Rapid sea-ice retreat in the Arctic Ocean can promote the release of methane (CH₄) from microbe and from sediment on the continental shelf. The released methane can be the cause or effect of strong climate feedback. Nevertheless, few observations have been reported of temporal changes of dissolved CH₄ in the Arctic Ocean, especially in western coastal shelf areas (Chukchi Sea and Bering Strait). This study therefore describes the spatial and temporal distributions of the concentrations and stable carbon isotope ratios (δ¹³C value) of CH₄ in the western Arctic Ocean during August–October in 2012 and 2013. In both years, surface water was supersaturated with CH₄ with respect to the atmosphere, but concentrations in 2013 were 2–3 times higher than in 2012. In 2012, the concentrations in the bottom layer were higher (up to 55.9 nmol kg⁻¹), whereas δ¹³C values were lower (down to −63.8‰) than in the surface layer, indicating that CH₄ was produced mainly by organic matter degradation in seafloor sediment via methanogens. In 2013, however, because of stronger vertical mixing than in 2012, vertical gradients of CH₄ concentration and δ¹³C value were not prominent. Short-term (19 days) time series observations were also conducted at a fixed station in 2013. An episodic high CH₄ concentration in the surface layer (17.2 nmol kg⁻¹ with δ¹³C = −52.9‰) observed after a strong wind event suggests that CH₄ production is accelerated because nutrients are supplied from the bottom of the mixed layer increase plankton activity. These findings suggest that the dynamic variation of dissolved CH₄ in the Chukchi Sea in autumn 2012 and 2013 depended mainly on the strength of stratification by sea-ice melt water. Strong winds increase biological activity in the surface layer, consequently accelerating CH₄ production.

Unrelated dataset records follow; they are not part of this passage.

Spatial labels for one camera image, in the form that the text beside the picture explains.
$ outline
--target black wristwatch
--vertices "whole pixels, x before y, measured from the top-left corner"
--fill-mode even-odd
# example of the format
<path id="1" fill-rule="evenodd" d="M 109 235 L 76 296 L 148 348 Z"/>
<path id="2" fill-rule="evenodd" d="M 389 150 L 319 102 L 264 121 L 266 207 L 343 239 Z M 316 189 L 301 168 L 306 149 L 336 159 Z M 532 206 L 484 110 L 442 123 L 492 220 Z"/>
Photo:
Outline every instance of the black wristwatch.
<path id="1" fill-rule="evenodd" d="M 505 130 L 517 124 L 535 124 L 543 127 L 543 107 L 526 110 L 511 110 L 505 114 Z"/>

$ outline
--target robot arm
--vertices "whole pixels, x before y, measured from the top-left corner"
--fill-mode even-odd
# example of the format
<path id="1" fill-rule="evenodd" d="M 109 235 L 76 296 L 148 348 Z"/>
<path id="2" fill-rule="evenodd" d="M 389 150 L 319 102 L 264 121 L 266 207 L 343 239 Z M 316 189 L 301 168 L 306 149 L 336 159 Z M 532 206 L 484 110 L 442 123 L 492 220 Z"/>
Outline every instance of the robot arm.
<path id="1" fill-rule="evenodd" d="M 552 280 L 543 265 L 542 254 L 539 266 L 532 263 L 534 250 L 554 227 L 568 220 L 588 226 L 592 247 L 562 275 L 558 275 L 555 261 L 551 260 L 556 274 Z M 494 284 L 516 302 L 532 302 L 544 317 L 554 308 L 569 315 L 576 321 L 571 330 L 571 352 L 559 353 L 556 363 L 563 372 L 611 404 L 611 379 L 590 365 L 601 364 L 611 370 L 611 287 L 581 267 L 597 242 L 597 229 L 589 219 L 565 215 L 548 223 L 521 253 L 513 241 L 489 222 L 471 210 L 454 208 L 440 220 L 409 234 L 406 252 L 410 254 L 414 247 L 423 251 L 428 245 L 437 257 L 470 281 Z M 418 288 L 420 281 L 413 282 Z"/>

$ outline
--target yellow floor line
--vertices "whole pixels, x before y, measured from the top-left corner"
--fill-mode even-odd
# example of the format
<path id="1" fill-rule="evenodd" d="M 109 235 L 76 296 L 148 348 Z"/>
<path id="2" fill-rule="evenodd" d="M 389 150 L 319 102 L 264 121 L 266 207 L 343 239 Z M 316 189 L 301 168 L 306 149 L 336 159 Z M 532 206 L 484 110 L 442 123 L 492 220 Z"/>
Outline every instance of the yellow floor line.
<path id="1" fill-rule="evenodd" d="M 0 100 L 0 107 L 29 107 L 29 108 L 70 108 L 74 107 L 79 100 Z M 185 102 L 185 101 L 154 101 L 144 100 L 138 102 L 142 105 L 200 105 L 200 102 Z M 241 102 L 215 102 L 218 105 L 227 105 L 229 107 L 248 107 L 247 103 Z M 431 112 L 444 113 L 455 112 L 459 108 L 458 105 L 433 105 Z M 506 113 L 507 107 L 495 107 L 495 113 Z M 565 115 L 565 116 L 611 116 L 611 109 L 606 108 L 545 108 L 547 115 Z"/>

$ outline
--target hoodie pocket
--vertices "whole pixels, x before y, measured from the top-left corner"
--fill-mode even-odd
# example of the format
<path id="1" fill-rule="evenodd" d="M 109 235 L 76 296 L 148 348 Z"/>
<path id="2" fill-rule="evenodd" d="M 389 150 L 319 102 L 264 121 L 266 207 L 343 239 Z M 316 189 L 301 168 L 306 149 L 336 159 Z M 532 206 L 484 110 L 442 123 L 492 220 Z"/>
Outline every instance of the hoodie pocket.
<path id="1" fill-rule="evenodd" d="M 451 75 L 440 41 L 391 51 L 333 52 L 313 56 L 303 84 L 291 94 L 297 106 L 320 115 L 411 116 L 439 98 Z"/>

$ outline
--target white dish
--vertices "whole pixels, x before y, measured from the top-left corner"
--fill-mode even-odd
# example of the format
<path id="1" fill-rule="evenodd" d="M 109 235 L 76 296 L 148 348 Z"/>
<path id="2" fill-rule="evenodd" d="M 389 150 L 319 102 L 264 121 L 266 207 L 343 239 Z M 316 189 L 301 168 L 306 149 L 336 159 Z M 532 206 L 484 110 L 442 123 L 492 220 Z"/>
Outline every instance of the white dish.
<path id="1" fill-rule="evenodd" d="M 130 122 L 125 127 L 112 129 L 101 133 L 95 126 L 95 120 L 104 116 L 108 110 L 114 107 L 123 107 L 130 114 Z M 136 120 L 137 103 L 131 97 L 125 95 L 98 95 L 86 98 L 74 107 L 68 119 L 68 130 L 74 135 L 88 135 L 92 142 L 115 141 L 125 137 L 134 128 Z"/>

北冰洋海冰快速退缩可促进微生物和大陆架沉积物中甲烷（CH _{4 ）的释放。}释放的甲烷可能是强烈气候反馈的原因或影响。然而，很少有关于北冰洋溶解 CH ₄随时间变化的观测报告，特别是在西部沿海大陆架地区（楚科奇海和白令海峡）。因此，本研究描述了2012 年 8 月至 2013 年 8 月至 10 月期间北冰洋西部CH _{4浓度和稳定碳同位素比（δ} ¹³ C 值）的时空分布。在这两年中，地表水都被 CH 过饱和₄相对于大气而言，但 2013 年的浓度是 2012 年的 2-3 倍。2012 年，底层的浓度较高（高达 55.9 nmol kg ^-1），而 δ ¹³ C 值较低（下降到-63.8‰），表明CH ₄主要是通过产甲烷菌降解海底沉积物中的有机物产生的。而2013年由于垂直混合比2012年更强，CH ₄浓度和δ ¹³ C值的垂直梯度不明显。2013 年还在一个固定站进行了短期（19 天）时间序列观测。表层CH _{4浓度偶发性高（17.2 nmol kg} ^-1δ ¹³ C = -52.9‰) 在强风事件后观察到表明 CH ₄的产生加速了，因为从混合层底部提供的养分增加了浮游生物的活动。这些发现表明，2012年和2013年秋季楚科奇海溶解CH ₄的动态变化主要取决于海冰融水的分层强度。强风增加了表层的生物活性，从而加速了 CH ₄的产生。